REQUIRED WORK —
Ignore the pictures in the data below and set down exactly the lines from its first line through the line containing "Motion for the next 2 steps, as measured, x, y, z".
◆ ◆ ◆ ◆
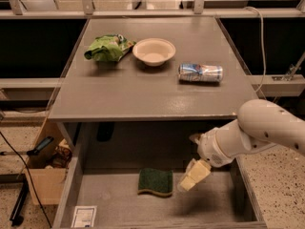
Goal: Pick sponge from top drawer and place on counter
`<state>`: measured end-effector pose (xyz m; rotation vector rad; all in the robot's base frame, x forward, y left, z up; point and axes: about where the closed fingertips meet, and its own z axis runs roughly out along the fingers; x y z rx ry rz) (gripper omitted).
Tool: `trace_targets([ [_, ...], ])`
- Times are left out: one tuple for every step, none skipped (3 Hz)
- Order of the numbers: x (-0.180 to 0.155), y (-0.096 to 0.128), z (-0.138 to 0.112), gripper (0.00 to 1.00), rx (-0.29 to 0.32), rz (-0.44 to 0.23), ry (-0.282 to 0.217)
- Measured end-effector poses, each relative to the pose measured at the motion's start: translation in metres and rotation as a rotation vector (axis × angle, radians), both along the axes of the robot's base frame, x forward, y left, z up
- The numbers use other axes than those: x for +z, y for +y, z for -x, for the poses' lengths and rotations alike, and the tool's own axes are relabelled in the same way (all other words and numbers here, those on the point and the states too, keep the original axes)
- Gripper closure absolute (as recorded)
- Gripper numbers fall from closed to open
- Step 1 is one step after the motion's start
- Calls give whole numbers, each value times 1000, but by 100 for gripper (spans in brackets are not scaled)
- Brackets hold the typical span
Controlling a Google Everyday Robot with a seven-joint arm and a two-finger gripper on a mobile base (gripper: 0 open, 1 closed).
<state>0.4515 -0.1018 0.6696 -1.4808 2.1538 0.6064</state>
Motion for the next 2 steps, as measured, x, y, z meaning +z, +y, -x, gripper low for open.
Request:
trace_targets([
  [-14,4,20,0,0,4,48],
  [-29,10,29,0,8,11,68],
])
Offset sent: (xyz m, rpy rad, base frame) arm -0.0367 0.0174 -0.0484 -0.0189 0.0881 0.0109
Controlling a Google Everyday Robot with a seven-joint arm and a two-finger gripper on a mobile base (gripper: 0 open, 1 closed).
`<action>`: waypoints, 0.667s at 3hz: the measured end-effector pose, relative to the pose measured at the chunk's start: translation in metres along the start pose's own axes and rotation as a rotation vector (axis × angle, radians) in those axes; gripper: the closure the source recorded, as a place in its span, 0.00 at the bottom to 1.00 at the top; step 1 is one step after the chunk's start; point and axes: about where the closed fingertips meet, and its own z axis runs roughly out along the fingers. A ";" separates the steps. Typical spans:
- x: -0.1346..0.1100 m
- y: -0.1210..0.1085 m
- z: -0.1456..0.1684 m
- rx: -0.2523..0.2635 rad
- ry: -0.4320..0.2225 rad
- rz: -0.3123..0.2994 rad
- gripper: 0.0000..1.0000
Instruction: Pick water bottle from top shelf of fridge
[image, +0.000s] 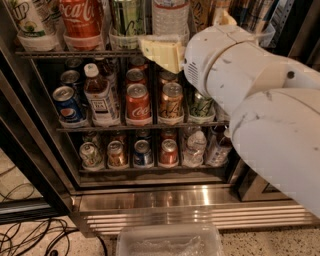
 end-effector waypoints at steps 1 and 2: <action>0.006 -0.006 0.003 0.009 -0.010 -0.042 0.14; 0.008 -0.010 0.006 0.024 -0.028 -0.074 0.13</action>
Offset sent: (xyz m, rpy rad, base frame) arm 0.0439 0.0079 -0.0139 -0.0816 -0.0804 -0.0560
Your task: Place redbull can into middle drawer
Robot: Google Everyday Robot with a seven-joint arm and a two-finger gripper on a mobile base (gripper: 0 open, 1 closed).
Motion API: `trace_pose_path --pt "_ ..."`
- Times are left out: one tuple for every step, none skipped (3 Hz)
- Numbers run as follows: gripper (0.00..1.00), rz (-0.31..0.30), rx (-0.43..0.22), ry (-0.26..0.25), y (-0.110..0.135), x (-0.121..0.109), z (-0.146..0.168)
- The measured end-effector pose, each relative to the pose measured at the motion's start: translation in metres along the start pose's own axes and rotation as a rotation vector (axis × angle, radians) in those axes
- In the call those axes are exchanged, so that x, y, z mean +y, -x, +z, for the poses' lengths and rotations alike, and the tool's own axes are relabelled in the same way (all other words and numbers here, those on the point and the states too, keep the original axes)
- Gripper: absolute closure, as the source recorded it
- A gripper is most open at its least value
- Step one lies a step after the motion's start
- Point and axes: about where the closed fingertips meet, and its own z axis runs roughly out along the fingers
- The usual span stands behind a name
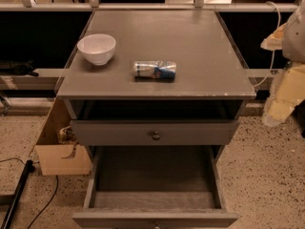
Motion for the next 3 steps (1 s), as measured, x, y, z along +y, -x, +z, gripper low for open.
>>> trace_pose_path --pt "0.00 0.000 0.000 0.000 0.000 0.000 0.000" --pt "0.00 -0.002 -0.063 -0.012 0.005 -0.006 -0.005" --pt "0.00 -0.009 -0.107 -0.021 0.011 -0.013 -0.008"
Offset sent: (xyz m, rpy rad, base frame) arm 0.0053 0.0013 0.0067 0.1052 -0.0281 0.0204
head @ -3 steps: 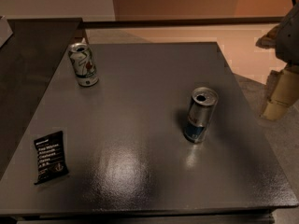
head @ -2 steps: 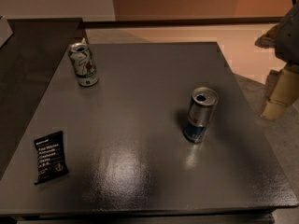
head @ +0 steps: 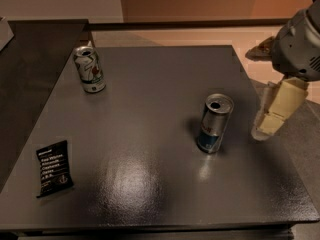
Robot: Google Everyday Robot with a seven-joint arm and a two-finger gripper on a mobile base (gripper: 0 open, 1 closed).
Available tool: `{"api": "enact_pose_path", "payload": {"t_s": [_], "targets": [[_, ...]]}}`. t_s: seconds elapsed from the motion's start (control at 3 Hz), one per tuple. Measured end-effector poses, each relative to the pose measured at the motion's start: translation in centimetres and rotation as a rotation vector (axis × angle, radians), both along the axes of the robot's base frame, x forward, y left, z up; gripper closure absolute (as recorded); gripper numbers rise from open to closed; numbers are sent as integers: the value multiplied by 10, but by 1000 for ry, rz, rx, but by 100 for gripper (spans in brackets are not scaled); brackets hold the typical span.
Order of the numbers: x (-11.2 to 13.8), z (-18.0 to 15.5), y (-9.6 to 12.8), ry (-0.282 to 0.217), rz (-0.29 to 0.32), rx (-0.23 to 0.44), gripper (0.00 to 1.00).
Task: Move redbull can near rxbar chocolate
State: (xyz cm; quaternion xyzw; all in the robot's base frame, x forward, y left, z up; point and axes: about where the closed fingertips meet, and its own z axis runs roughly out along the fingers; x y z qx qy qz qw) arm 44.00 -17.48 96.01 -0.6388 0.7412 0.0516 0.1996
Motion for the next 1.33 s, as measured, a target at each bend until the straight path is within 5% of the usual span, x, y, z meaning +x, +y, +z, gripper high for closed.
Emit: {"api": "enact_pose_path", "payload": {"t_s": [0.67,1.33], "targets": [[4,-28,55,74,153,168,2],[-18,-34,75,133,228,234,47]]}}
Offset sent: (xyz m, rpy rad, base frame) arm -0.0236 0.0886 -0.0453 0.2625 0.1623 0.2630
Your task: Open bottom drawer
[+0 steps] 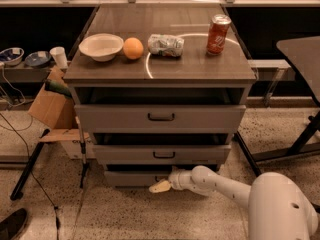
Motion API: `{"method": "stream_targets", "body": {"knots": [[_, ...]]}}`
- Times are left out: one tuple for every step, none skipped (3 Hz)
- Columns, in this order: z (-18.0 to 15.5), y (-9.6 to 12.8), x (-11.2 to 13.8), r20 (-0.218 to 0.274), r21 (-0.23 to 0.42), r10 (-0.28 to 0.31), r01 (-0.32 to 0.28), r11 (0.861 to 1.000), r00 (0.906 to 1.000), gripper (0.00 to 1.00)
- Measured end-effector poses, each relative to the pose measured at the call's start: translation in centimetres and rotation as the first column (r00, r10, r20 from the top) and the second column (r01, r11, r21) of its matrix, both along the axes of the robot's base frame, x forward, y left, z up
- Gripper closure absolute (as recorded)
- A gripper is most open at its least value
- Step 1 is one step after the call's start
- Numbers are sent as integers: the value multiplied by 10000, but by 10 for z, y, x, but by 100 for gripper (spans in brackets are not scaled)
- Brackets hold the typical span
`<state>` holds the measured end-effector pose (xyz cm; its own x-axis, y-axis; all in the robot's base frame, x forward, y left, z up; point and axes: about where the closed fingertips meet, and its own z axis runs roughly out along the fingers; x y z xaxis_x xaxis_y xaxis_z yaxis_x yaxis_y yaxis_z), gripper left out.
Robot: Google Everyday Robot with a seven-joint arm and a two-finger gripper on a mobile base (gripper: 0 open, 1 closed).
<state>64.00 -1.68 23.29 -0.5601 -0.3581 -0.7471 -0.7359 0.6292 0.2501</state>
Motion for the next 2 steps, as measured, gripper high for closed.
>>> {"method": "stream_targets", "body": {"knots": [[-4, 3, 7, 46, 211, -180, 179, 9996, 9998, 0], [-9, 11, 12, -96, 139, -34, 36, 9999, 9999, 0]]}}
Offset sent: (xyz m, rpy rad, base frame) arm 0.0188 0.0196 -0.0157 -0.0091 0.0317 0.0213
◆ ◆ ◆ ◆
ANSWER SPACE —
Goal: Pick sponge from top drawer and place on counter
`<state>`: measured end-effector pose (xyz m; rotation vector rad; all in the robot's base frame, x forward, y left, z up; point and axes: about where the closed fingertips meet, and its own z axis runs roughly out along the fingers; x y z rx ry rz) (gripper omitted).
Tool: `trace_targets([ [_, ...], ])`
- Times are left out: one tuple for every step, none skipped (3 Hz)
- Order of the numbers: x (-0.180 to 0.155), y (-0.096 to 0.128), z (-0.138 to 0.112), gripper (0.00 to 1.00), rx (-0.29 to 0.32), rz (-0.44 to 0.23), ry (-0.282 to 0.217)
- Measured end-effector poses, each relative to the pose measured at the motion's start: translation in metres and rotation as a rotation vector (axis × angle, radians), both along the axes of the robot's base frame, x forward, y left, z up
- The numbers use other axes than those: x for +z, y for +y, z for -x, for the poses' lengths and rotations alike, and the tool's own axes are relabelled in the same way (all other words and numbers here, those on the point and the states too, keep the original axes)
- Gripper closure absolute (as recorded)
- Gripper numbers fall from closed to open
- Step 1 is one step after the motion's start
- Calls give whole numbers, each value times 1000, but by 100 for gripper (spans in brackets are not scaled)
- Brackets hold the typical span
Controlling a Google Everyday Robot with a seven-joint arm and a two-finger gripper on a mobile base (gripper: 0 open, 1 closed).
<state>0.4515 -0.1018 0.6696 -1.4808 2.1538 0.6064</state>
Motion for the next 2 steps, as measured, x, y, z meaning +z, +y, -x, gripper low for open.

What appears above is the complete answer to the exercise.